Essai gratuit 5 jours — sans carte bancaire, sans engagement. Commencer →
mataee
Toggle sidebar
Facturation en régie : le workflow qui élimine les oublis

Photo de osborn shiloh sur Unsplash

ESN & Prestataires IT

Facturation en régie : le workflow qui élimine les oublis

01 mai 2026 · 16 min de lecture · Mataee

Dans une ESN, chaque heure travaillée par un consultant en mission a une valeur. Au TJM moyen du marché français (entre 400 et 700 € selon le profil et le secteur), une seule journée oubliée représente une perte sèche de plusieurs centaines d'euros. Multipliez cette erreur par le nombre de consultants, par la fréquence des oublis, par 12 mois -- et vous obtenez un gouffre financier silencieux que la plupart des ESN ne mesurent même pas.

La facturation en régie devrait être mécanique. Le consultant travaille, le temps est tracé, le CRA est validé, la facture est émise, le paiement est encaissé. Cinq étapes linéaires, sans surprise. Pourtant, dans la pratique, ce processus est truffé de points de fuite : des jours non saisis, des CRA en retard, des factures émises sans vérification, des relances oubliées. Chacun de ces points de fuite coûte de l'argent -- et l'accumulation de ces micro-pertes peut représenter des centaines de milliers d'euros par an pour une ESN de taille moyenne.

Ce guide décrit le workflow complet de facturation en régie, étape par étape, avec les points de contrôle qui éliminent les oublis. Pas de théorie. Des processus concrets, des calculs, des checklists.

Le coût d'une heure oubliée en régie (calcul TJM x fréquence)

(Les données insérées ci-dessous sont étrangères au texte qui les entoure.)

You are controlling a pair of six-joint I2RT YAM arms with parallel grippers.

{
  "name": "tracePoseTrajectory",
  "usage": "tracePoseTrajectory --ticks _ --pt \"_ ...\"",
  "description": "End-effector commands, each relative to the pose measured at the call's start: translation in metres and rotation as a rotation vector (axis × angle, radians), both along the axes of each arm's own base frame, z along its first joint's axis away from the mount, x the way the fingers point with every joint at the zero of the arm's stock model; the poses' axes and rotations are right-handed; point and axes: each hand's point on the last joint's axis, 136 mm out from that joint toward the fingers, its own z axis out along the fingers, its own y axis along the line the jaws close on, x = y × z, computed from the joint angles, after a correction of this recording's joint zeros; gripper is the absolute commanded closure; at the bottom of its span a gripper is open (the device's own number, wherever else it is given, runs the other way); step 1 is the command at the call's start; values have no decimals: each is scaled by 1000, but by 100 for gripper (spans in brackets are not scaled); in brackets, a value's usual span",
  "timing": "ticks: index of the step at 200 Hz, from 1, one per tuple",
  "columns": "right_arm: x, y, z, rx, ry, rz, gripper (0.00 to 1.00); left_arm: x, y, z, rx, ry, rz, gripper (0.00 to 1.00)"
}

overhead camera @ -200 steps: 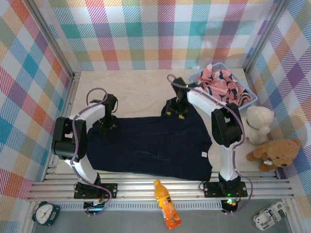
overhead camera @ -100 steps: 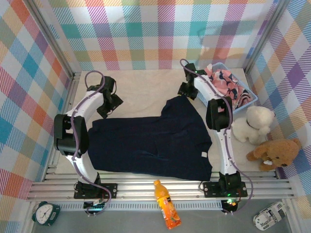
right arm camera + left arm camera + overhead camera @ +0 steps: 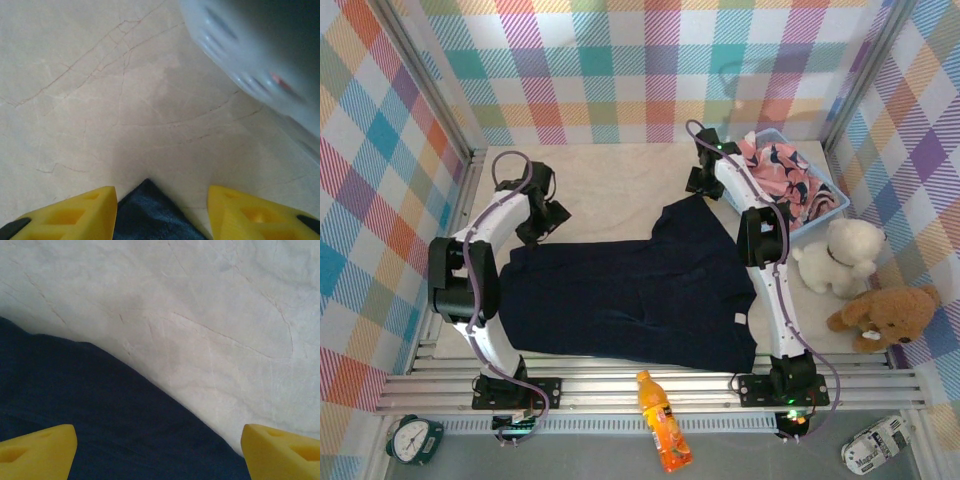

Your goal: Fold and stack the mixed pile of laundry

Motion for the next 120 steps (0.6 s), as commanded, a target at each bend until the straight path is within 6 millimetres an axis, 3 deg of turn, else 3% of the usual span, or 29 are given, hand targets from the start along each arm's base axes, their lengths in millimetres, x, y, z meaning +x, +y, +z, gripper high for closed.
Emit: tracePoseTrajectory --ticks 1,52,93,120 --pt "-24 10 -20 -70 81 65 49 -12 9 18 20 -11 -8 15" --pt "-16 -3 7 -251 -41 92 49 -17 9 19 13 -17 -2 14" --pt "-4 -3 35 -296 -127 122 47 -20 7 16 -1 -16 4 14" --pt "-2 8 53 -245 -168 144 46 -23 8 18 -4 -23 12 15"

Avant de détailler le workflow, posons le calcul. Combien coûte réellement un oubli de facturation en régie ?

Le calcul unitaire

Prenons un consultant facturé à 500 € de TJM (un profil intermédiaire, 3-5 ans d'expérience, secteur IT). Une journée de travail oubliée -- non saisie par le consultant, non détectée par le manager, non facturée au client -- représente une perte de 500 €.

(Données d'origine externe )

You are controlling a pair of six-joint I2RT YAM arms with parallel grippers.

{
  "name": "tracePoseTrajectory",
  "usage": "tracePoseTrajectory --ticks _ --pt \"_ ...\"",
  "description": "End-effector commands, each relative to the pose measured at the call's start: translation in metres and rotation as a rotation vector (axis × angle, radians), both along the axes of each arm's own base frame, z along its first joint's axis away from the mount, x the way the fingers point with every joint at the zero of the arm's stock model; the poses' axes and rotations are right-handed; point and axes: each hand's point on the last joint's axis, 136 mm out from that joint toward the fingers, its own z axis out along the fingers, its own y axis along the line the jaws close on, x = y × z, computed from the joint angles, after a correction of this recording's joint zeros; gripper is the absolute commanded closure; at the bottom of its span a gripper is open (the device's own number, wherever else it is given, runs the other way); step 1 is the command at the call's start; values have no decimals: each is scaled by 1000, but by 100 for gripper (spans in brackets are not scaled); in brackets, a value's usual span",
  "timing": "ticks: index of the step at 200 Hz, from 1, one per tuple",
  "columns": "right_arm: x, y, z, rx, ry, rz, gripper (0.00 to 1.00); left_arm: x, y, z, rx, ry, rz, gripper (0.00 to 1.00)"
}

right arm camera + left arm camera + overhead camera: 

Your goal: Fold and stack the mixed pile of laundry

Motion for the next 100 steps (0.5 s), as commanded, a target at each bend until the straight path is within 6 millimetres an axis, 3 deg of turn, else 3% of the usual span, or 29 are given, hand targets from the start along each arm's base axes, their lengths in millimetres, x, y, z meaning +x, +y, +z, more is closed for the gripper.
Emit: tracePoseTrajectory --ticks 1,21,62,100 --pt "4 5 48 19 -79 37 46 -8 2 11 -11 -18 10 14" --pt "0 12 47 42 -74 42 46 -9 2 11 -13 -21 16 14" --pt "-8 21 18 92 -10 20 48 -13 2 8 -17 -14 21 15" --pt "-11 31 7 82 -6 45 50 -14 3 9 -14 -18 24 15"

Mais une journée oubliée n'est pas un événement isolé. Les études internes menées par des ESN qui ont mesuré ce phénomène montrent des chiffres récurrents :

Chiffre clé : en moyenne, une ESN sans workflow structuré perd entre 0,5 et 1 jour facturable par consultant et par mois en oublis de saisie, erreurs d'affectation, ou retards de facturation non rattrapés.

La projection annuelle

Prenons l'hypothèse basse : 0,5 jour oublié par consultant et par mois.

Paramètre Valeur
Nombre de consultants 20
Jours oubliés par consultant/mois 0,5
TJM moyen 500 €
Jours oubliés par mois (total ESN) 10
Perte mensuelle 5 000 €
Perte annuelle 60 000 €

Avec l'hypothèse haute (1 jour oublié par consultant/mois) :

Paramètre Valeur
Nombre de consultants 20
Jours oubliés par consultant/mois 1
TJM moyen 500 €
Jours oubliés par mois (total ESN) 20
Perte mensuelle 10 000 €
Perte annuelle 120 000 €

Pour une ESN de 50 consultants avec un TJM moyen de 550 €, le calcul donne :

  • Hypothèse basse : 50 × 0,5 × 550 € × 12 = 165 000 € par an
  • Hypothèse haute : 50 × 1 × 550 € × 12 = 330 000 € par an

Exemple concret : une ESN nantaise de 45 consultants a réalisé un audit de sa facturation sur 6 mois. Résultat : 38 jours de travail effectif non facturés sur la période, dont 22 jours non saisis par les consultants, 9 jours saisis mais non inclus dans le CRA (erreur de compilation), et 7 jours facturés mais sur le mauvais bon de commande (donc rejetés par le client et jamais refacturés). Au TJM moyen de 520 €, la perte s'élevait à 19 760 € sur 6 mois, soit près de 40 000 € annualisés. L'ESN a mis en place un workflow structuré et réduit cette perte à moins de 3 000 € l'année suivante.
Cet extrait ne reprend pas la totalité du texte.